Reputation: 26688
I recently switched an MVC application that serves data feeds and dynamically generated images (6k rpm throughput) from the v3.9.67 ServiceStack.Redis client to the latest StackExchange.Redis client (v1.0.450) and I'm seeing some slower performance and some new exceptions.
Our Redis instance is S4 level (13GB), CPU shows a fairly constant 45% or so and network bandwidth appears fairly low. I'm not entirely sure how to interpret the gets/sets graph in our Azure portal, but it shows us around 1M gets and 100k sets (appears that this may be in 5 minute increments).
The client library switch was straightforward and we are still using the v3.9 ServiceStack JSON serializer so that the client lib was the only piece changing.
Our external monitoring with New Relic shows clearly that our average response time increases from about 200ms to about 280ms between ServiceStack and StackExchange libraries (StackExchange being slower) with no other change.

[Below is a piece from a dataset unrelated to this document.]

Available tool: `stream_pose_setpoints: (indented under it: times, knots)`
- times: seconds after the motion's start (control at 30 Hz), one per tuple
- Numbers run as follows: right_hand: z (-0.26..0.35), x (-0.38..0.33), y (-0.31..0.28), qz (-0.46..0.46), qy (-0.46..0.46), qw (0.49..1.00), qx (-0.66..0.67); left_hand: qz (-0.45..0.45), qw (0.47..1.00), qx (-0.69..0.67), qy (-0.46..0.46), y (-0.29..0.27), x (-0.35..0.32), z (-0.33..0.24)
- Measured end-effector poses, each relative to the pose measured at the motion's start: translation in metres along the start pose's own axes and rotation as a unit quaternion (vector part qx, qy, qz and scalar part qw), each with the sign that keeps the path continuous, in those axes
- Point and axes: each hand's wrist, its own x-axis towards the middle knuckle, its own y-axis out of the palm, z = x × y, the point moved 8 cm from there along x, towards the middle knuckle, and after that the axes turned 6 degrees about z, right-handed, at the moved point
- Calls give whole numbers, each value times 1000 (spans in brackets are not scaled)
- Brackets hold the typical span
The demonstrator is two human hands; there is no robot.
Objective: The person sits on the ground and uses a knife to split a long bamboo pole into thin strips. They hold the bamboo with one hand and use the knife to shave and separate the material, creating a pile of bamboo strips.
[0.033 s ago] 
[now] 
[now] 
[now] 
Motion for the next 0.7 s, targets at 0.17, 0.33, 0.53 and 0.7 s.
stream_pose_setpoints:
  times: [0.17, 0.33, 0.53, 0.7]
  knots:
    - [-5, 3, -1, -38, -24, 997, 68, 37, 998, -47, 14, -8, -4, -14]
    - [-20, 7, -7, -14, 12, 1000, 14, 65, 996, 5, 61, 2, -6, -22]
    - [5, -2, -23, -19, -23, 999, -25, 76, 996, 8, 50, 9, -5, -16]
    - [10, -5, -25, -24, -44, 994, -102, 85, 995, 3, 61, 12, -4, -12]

We recorded a number of exceptions with messages along the lines of:
Timeout performing GET feed-channels:ag177kxj_egeo-_nek0cew, inst: 12, mgr: Inactive, queue: 30, qu=0, qs=30, qc=0, wr=0/0, in=0/0
I understand this to mean that there are a number of commands in the queue that have been sent but no response available from Redis, and that this can be caused by long running commands that exceed the timeout. These errors appeared for a period when our sql database behind one of our data services was getting backed up, so perhaps that was the cause? After scaling out that database to reduce load we haven't seen very many more of this error, but the DB query should be happening in .Net and I don't see how that would hold up a redis command or connection.

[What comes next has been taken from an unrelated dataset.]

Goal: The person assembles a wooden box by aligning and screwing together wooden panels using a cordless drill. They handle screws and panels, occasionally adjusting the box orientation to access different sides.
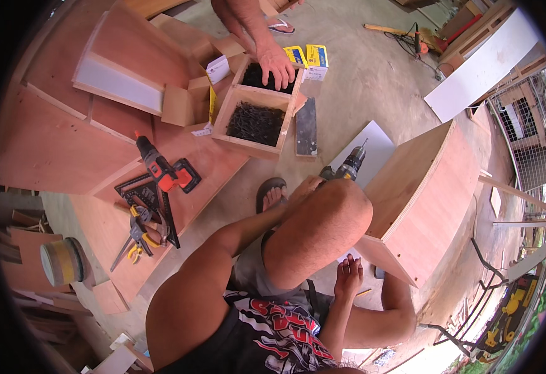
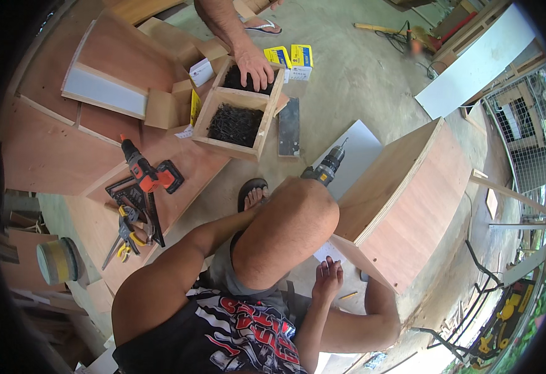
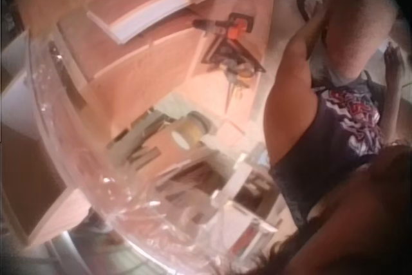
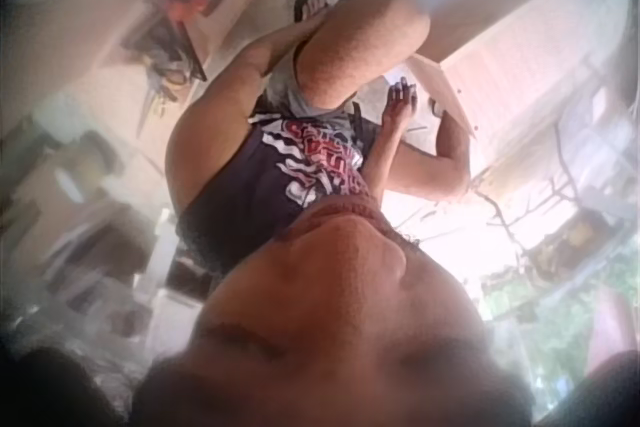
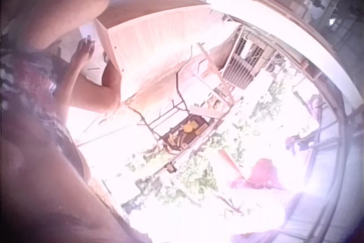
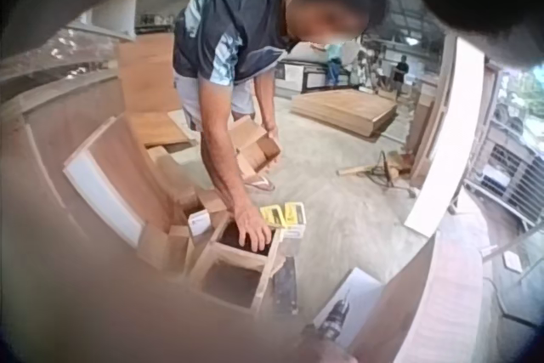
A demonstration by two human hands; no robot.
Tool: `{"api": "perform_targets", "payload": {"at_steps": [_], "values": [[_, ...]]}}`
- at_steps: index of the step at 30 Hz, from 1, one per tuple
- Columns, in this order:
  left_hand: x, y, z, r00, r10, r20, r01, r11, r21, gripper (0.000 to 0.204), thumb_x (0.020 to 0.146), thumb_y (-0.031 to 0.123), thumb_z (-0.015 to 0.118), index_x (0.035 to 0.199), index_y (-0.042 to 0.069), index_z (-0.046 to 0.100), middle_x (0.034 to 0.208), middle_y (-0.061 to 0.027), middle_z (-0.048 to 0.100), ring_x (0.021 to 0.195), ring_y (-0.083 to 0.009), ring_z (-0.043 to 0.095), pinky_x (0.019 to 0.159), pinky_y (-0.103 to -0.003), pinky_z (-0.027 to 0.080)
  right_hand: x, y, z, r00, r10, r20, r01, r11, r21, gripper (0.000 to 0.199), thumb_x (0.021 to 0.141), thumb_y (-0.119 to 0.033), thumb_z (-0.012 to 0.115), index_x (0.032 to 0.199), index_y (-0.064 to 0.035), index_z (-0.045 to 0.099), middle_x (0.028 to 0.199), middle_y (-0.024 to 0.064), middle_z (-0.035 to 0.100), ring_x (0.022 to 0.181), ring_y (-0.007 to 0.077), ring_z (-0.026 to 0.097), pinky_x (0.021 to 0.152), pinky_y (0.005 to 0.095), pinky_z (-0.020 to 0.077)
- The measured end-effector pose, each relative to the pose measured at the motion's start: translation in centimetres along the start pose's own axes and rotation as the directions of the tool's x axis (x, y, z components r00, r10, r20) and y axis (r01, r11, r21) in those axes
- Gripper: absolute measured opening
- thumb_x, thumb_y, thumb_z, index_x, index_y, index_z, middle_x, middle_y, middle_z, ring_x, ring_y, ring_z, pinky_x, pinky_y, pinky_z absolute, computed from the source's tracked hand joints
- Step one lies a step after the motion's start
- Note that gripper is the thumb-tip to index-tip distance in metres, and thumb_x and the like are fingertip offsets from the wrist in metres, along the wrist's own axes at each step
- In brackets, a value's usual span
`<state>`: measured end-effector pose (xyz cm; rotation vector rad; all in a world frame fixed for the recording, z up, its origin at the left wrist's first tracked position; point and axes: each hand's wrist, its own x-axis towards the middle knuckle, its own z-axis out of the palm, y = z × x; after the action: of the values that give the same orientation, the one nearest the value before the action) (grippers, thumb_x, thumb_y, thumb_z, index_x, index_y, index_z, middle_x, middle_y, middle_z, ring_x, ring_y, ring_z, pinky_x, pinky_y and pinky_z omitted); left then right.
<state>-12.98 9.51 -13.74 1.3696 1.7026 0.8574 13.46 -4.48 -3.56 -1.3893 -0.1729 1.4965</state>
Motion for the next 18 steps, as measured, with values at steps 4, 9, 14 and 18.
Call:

We also recorded a large batch of errors this morning over a short period (couple of minutes) with messages like:
No connection is available to service this operation: SETEX feed-channels:vleggqikrugmxeprwhwc2a:last-retry
We were used to transient connection errors with the ServiceStack library, and those exception messages were usually like this:
Unable to Connect: sPort: 63980
I'm under the impression that SE.Redis should be retrying connections and commands in the background for me. Do I still need to be wrapping our calls through SE.Redis in a retry policy of my own? Perhaps different timeout values would be more appropriate (though I'm not sure what values to use)?
Our redis connection string sets these parameters: abortConnect=false,syncTimeout=2000,ssl=true
. We use a singleton instance of ConnectionMultiplexer
and transient instances of IDatabase
.
The vast majority of our Redis use goes through a Cache class, and the important bits of the implementation are below, in case we're doing something silly that's causing us problems.
Our keys are generally 10-30 or so character strings. Values are largely scalar or reasonably small serialized object sets (hundred bytes to a few kB generally), though we do also store jpg images in the cache so a large chunk of the data is from a couple hundred kB to a couple MB.
Perhaps I should be using different multiplexers for small and large values, probably with longer timeouts for larger values? Or couple/few multiplexers in case one is stalled?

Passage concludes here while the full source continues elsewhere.